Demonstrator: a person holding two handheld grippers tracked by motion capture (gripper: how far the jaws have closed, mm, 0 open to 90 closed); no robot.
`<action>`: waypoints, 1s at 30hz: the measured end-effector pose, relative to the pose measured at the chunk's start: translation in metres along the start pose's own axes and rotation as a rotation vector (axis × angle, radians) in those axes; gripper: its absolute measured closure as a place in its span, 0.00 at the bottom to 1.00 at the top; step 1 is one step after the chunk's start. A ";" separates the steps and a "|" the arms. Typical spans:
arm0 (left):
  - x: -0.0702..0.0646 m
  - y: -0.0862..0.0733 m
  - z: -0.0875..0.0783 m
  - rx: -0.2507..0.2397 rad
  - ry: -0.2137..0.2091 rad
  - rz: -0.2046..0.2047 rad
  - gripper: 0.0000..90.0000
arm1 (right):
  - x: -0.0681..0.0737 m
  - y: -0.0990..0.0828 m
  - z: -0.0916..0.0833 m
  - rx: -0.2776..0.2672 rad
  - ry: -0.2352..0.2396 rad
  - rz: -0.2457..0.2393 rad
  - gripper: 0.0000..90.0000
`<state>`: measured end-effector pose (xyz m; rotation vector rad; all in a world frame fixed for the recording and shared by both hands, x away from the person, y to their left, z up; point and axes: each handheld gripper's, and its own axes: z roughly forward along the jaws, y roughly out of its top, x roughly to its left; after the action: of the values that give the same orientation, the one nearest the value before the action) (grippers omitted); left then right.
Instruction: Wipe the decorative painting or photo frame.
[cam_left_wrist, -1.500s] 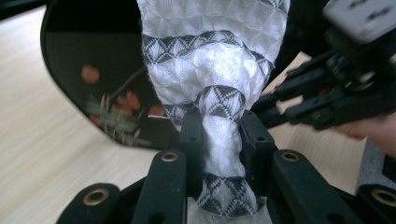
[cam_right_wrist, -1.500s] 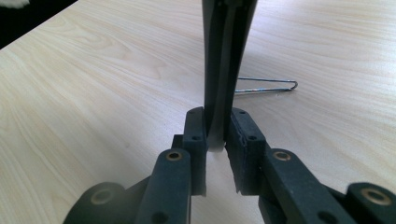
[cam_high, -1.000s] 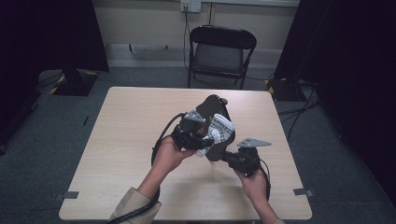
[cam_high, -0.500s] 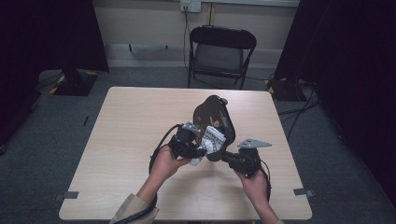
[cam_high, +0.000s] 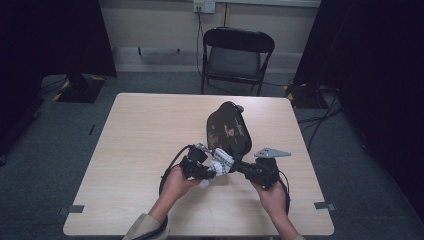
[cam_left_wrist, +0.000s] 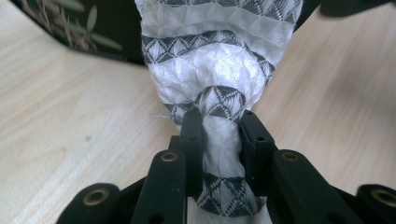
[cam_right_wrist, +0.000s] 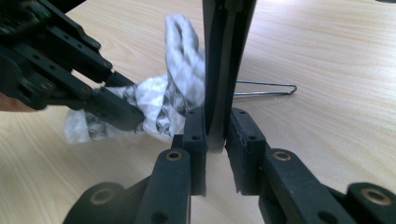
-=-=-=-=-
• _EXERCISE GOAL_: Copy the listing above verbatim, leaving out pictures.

• _EXPECTED OUTPUT_:
Demonstrator: a person holding two handheld grippers tracked by motion capture (gripper: how far the jaws have closed, mm, 0 open to 90 closed); no robot.
`<action>`: waypoints, 1s at 30hz: the measured end-effector pose, relative to the pose measured at the chunk's start: translation in metres along the start pose's own axes and rotation as a rotation vector (axis × angle, radians) in those axes; gripper: its absolute measured closure as a place in its span, 0.00 at the bottom to 1.00 at the top; step 1 is one step after the chunk's start. A ";" separates the steps and a "|" the arms. Typical spans:
arm0 (left):
  - x: -0.0702..0.0646 m
  - y: -0.0862..0.0733 m
  - z: -0.0875..0.0783 m
  - rx: -0.2507..0.2397 rad
  - ry: -0.2137..0.2091 rad
  - rz: -0.2046..0.2047 rad
  - gripper: 0.0000..90.0000
arm1 (right):
  - x: -0.0681..0.0737 m
  - y: -0.0990..0.0828 m
  - z: -0.0916..0.0833 m
  - rx: -0.2776..0.2672 rad
  - ry: -0.2352..0.2396 rad
  - rz: -0.2457..0.2393 rad
  - gripper: 0.0000..90.0000
`<state>`: measured end-effector pose (xyz m; rotation vector rad; all in a world frame fixed for the recording and shared by both hands, x away from the person, y to their left, z up; point and axes: each handheld gripper's, and its own axes: z roughly forward along the jaws, y roughly out of its top, x roughly to its left; after the action: of the values that give the same orientation, the one nearest the value before the action) (grippers omitted); left then right.
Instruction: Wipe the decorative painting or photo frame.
[cam_left_wrist, -1.500s] 
[cam_right_wrist, -1.500s] 
[cam_high, -1.000s] 
[cam_high, -0.500s] 
[cam_high, +0.000s] 
[cam_left_wrist, +0.000s] 
[cam_right_wrist, +0.000s] 

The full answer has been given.